§ Work instruction: What's required is a verbatim printout of all the data.

■ ■ ■ ■

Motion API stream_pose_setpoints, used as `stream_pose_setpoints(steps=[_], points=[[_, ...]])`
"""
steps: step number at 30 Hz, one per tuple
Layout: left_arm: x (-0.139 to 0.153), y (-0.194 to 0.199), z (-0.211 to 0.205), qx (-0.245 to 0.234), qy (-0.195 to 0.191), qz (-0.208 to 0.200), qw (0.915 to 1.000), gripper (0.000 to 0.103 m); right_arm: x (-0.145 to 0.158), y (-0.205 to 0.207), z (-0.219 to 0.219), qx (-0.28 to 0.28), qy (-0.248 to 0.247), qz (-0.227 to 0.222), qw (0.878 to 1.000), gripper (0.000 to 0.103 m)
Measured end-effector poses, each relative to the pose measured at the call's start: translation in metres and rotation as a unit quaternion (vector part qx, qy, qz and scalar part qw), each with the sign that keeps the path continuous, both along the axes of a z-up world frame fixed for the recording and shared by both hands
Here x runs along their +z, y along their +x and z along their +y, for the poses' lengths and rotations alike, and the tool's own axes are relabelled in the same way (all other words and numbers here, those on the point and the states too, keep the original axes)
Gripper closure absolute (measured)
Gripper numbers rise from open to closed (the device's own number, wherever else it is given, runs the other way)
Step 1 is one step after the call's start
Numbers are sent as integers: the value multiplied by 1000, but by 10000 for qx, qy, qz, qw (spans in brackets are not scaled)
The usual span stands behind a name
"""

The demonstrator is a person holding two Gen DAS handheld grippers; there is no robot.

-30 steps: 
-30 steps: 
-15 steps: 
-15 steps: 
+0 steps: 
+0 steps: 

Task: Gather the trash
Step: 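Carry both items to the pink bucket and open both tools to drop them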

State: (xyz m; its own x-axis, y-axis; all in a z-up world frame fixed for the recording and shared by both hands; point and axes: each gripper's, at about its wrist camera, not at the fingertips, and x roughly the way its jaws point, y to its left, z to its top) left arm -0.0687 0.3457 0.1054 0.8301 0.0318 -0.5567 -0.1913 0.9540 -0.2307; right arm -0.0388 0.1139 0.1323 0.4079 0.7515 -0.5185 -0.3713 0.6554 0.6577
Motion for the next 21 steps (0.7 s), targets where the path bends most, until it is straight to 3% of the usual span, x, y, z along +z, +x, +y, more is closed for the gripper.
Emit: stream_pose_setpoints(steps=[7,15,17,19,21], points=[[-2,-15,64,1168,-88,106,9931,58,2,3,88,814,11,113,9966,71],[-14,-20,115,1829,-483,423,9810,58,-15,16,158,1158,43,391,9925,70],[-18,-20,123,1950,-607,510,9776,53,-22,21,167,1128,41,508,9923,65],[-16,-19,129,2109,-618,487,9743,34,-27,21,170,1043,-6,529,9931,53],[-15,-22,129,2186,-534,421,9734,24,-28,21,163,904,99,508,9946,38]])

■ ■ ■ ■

§ Exercise solution:
Motion API stream_pose_setpoints, used as `stream_pose_setpoints(steps=[_], points=[[_, ...]])`
"""
steps: step number at 30 Hz, one per tuple
Layout: left_arm: x (-0.139 to 0.153), y (-0.194 to 0.199), z (-0.211 to 0.205), qx (-0.245 to 0.234), qy (-0.195 to 0.191), qz (-0.208 to 0.200), qw (0.915 to 1.000), gripper (0.000 to 0.103 m); right_arm: x (-0.145 to 0.158), y (-0.205 to 0.207), z (-0.219 to 0.219), qx (-0.28 to 0.28), qy (-0.248 to 0.247), qz (-0.227 to 0.222), qw (0.878 to 1.000), gripper (0.000 to 0.103 m)
Measured end-effector poses, each relative to the pose measured at the call's start: translation in metres and rotation as a unit quaternion (vector part qx, qy, qz and scalar part qw), each with the sign that keeps the path continuous, both along the axes of a z-up world frame fixed for the recording and shared by both hands
Here x runs along their +z, y along their +x and z along their +y, for the poses' lengths and rotations alike, and the tool's own axes are relabelled in the same way (all other words and numbers here, those on the point and the states too, keep the original axes)
Gripper closure absolute (measured)
Gripper numbers rise from open to closed (the device's own number, wherever else it is given, runs the other way)
Step 1 is one step after the call's start
Numbers are sent as integers: the value multiplied by 1000, but by 10000 for qx, qy, qz, qw (spans in brackets are not scaled)
The usual span stands behind a name
"""

The demonstrator is a person holding two Gen DAS handheld grippers; there is no robot.

-30 steps: 
-30 steps: 
-15 steps: 
-15 steps: 
+0 steps: 
+0 steps: 

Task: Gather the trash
Step: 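Carry both items to the pink bucket and open both tools to drop them
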
State: (xyz m; its own x-axis, y-axis; all in a z-up world frame fixed for the recording and shared by both hands; point and axes: each gripper's, at about its wrist camera, not at the fingertips, and x roughly the way its jaws point, y to its left, z to its top) left arm -0.0687 0.3457 0.1054 0.8301 0.0318 -0.5567 -0.1913 0.9540 -0.2307; right arm -0.0388 0.1139 0.1323 0.4079 0.7515 -0.5185 -0.3713 0.6554 0.6577
Motion for the next 21 steps (0.7 s), targets where the path bends most, until it is straight to 3% of the usual span, x, y, z along +z, +x, +y, more is closed for the gripper.
Emit: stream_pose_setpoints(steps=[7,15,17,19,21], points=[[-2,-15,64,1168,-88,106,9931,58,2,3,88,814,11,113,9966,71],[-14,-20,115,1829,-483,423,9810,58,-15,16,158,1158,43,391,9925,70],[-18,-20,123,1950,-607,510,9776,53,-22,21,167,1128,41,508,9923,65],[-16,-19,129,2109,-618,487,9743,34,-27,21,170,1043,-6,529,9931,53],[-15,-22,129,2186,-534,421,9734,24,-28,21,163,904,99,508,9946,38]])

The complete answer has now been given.